Carnival Corp and Royal Caribbean each own 40 per cent of the shipyard, while Grand Bahama Port Authority, a private entity, has a 20 per cent stake. The shipyard has three floating docks. Two are about 1,000 feet long while the third is 880 feet. Dock number 2 has the greatest lifting capacity – 54,000 tonnes.
Peter Fetten, Senior Vice President, Corporate Ship Refit, Carnival Corporation, said in a statement that its investment in the Bahama shipyard is "in line with Carnival's refit strategy to work towards defining repair/upgrade processes and reinforcing success by implementing what works best across the entire fleet". The decision to put a shipyard in Grand Bahama dates to the early 1990s. At the time, the Caribbean's cruise ship industry was taking off, and cruise ship companies realised they needed a repair and maintenance facility just 100 miles from Miami.
Even though Carnival and Caribbean are fierce market competitors, they cooperate with each other and other companies seeking to use the dry dock. "When it comes to agreeing on docking slots, it works well. They are also determined that other cruise lines are to have an opportunity to use this facility," says Mr Rotkirch, the Chairman and CEO of Grand Bahama Shipyard. "Some people in cruise lines keep questioning if we are serious about letting them come. But we've tried to show we consider every client as important." Today, Freeport is attractive to cruise fleets mainly because of its status as an international shipping hub with a deep-water port and container facility. The Bahamas has also relaxed its immigration policy. Companies are allowed to pay for temporary workers on a project basis.
To keep up with increasing demand and attract new types of customers, the shipyard spent USD 20 million to create new dockside work areas and double its steel repair facilities four years ago. It then spent another USD 50 million on additional cranes and its third dry-dock to accommodate larger ships.

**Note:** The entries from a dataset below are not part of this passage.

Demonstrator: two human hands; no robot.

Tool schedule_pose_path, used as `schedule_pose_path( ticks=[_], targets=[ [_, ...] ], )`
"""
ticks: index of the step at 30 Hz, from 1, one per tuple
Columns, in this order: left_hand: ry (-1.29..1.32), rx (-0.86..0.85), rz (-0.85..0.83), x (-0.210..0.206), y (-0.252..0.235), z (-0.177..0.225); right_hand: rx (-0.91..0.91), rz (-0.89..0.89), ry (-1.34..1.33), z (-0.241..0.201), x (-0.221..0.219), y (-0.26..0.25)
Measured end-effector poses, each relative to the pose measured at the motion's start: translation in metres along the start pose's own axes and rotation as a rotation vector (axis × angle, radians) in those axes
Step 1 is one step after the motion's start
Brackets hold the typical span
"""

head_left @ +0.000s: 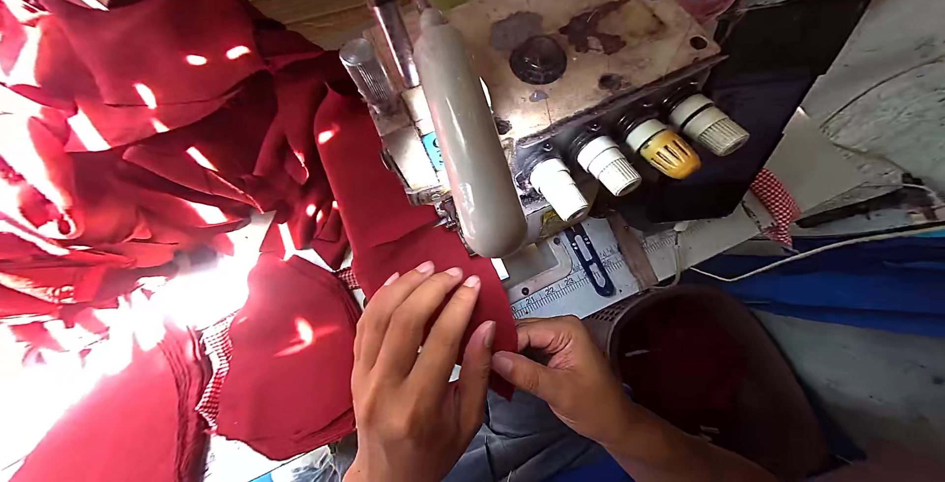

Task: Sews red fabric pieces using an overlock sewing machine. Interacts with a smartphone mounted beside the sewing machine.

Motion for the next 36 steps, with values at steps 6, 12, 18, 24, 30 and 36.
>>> schedule_pose_path(
  ticks=[6,12,18,24,30,36],
  targets=[
    [-0.040,-0.079,-0.100,-0.008,-0.002,-0.008,-0.035,-0.069,-0.178,0.005,-0.003,-0.005],
    [-0.027,-0.135,-0.125,-0.004,-0.010,-0.014,-0.059,-0.104,-0.241,-0.006,-0.005,-0.019],
    [-0.003,-0.168,-0.131,-0.004,-0.012,-0.020,-0.123,-0.095,-0.273,-0.007,-0.007,-0.026],
    [0.064,-0.057,-0.080,0.003,-0.010,-0.033,-0.113,-0.073,-0.244,-0.008,-0.006,-0.034],
    [0.132,-0.048,-0.045,0.015,-0.002,-0.060,-0.096,-0.047,-0.155,-0.002,-0.010,-0.028],
    [0.297,0.368,0.231,0.015,0.061,-0.009,-0.118,-0.037,-0.110,0.010,-0.012,-0.004]
  ],
)
Point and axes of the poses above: each hand's wrist, its own y-axis away from the middle knuckle, its own x-axis out of the back of the hand, z = x × y, the point moved 4 cm from there along -y, towards the middle knuckle, and after that the axes turned 11 degrees about -x, right-handed, at the moved point
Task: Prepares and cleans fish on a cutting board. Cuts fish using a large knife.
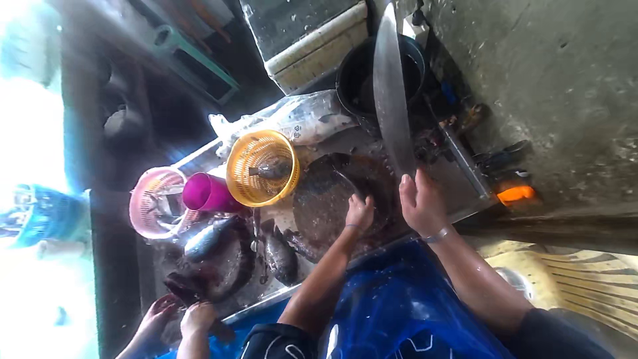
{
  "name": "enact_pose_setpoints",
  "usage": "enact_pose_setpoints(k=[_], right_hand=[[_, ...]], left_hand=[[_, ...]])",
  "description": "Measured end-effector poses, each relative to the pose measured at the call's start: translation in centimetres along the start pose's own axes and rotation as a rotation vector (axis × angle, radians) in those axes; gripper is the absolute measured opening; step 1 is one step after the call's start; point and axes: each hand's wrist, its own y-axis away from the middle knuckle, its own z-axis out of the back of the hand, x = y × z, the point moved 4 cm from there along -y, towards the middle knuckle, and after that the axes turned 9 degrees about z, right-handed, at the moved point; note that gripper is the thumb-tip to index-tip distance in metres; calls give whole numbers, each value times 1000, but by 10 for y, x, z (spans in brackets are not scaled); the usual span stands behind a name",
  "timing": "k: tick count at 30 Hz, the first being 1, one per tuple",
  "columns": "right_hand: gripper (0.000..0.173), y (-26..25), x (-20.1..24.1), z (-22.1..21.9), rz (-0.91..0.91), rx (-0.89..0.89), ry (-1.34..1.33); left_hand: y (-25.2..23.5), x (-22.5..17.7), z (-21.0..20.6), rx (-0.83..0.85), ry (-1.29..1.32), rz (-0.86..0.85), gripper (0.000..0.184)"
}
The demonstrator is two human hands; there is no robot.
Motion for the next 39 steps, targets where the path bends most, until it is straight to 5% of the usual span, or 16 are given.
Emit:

Originally constructed for USD 70 million, the shipyard has spent an additional USD 30 million since then to increase 'capacity and capabilities'. This included putting its second and biggest dry-dock into operation in March 2002. "That was the motor of growth, and we grew our revenue from USD 11 million in 2001 to over USD 70 million in 2005. We increased almost seven fold," says Mr Rotkirch. Freeport has benefited, too, with the shipyard pumping USD 45-50 million annually into the economy.